Вечером старый ленинградский писатель, едва с нами познакомившись, посоветовал перебраться за другой стол. Рядом сидит стукач.
Неуловимо менялась атмосфера. Усиливался послехрущевский закрут. Процесс Андрея Синявского и Юлия Даниэля — новый виток еще на одном фронте внутренней войны.
Газеты подняли шумиху. Трудящиеся, как и подобает, слали в редакцию негодующие письма. Писатели направили в суд общественных обвинителей.
Все это на виду. А было и такое, что совершается где-то в глубине, вдали.
Осенью шестьдесят пятого прокатилась волна арестов на Украине. Попал в тюрьму хорошо известный Некрасову литературный критик Иван Дзюба, посадили Вячеслава Чорновила, еще нескольких львовчан.

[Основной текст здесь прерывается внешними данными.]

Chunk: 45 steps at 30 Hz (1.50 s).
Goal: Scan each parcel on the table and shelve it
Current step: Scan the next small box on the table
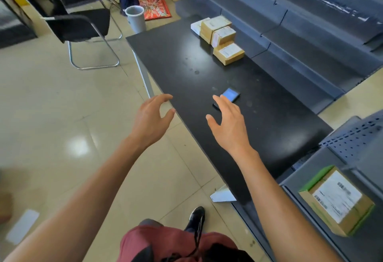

В один из дней в Комарово к Некрасову приехал молодой художник из Львова. С яркими голубыми глазами и девичьим румянцем. В демисезонном пальто, ворсистой шляпе с кокетливым перышком. Никогда не встречавшийся с Некрасовым, прибыл просить о заступничестве.
Какие угрозы нависли над молодыми живописцами (только ли над ними?), коль в складчину покупают билет до Ленинграда и спешно снаряжают гонца к русскому писателю?
Они проговорили весь день, уединившись в холле. Некрасов был встревожен и расстроен. Вечером, отведя меня в сторону, попросил на ночь приютить парня. Сам он вместе с Зинаидой Николаевной занимал большой номер на первом этаже. Но во второй комнате не было кровати.
Я привел голубоглазого львовского художника к себе. Измученный бессонной ночью, он повалился на диван. Желая поддержать недолгий светский разговор, спросил, бывал ли я во Львове, в Прикарпатье.
Я ответил, что бывал в годы войны и в послевоенные годы, полагая, что тем завершил короткую беседу. Однако эти скудные сведения оживили гостя. Он принялся расспрашивать об Украинской повстанческой армии, об оуновских листовках, о судах над бандеровцами.
Его интересовало, волновало буквально все. Даже то, что мне представлялось мелочью.
Мы уснули запоздно. Прежде чем пожелать спокойной ночи, гость спросил, известно ли мне о гибели Степана Бандеры. Если нет, он готов утром рассказать об этом «преступлении века». Я поблагодарил. Из «тамиздатских» источников знал историю убийства.
Тогда художник удовлетворенно заметил, что хорошо, коль в Москве есть люди, которых это интересует.
- Чего тут удивительного? Виктор Платонович, кстати, киевлянин, русский писатель, — напомнил я.
Гость сказал, что Некрасов — особстатья, он верный друг украинской интеллигенции.
Я не стал уточнять, что Виктор Платонович еще недавно довольно скептически отзывался об этой интеллигенции. До поры до времени его, как и многих относительно молодых русских писателей, художников, актеров, национальный вопрос не слишком-то занимал. Это неудивительно. Гитлеризм потерпел поражение. Национальная идея, достигнув апогея, воплотившись в душегубки, лагеря смерти, оплаченная миллионами жизней, в том числе немецких, себя дискредитировала. Чего же над ней, этой идеей, ломать голову?
Однако история не всегда считается с элементарной логикой и не очень-то ее жалует. В какой раз подтверждалась правота Мандельштама: «Мы живем, под собою не чуя страны».
Так жили и люди, недавно шедшие за эту страну на смерть. Теперь им упорно внушали идею, не слишком отличную от гитлеровской. Вернее, вариант идеи, который должен был соответствовать стране «двунадесяти языков». При условии, что один из них — главный, одна культура — высшая.
Некрасов печально курил в том же холле, где накануне разговаривал с львовским художником. Жаль парня, жаль всех нас. За двадцать послевоенных лет рухнула еще одна надежда — надежда на жизнь, свободную от националистических перекосов.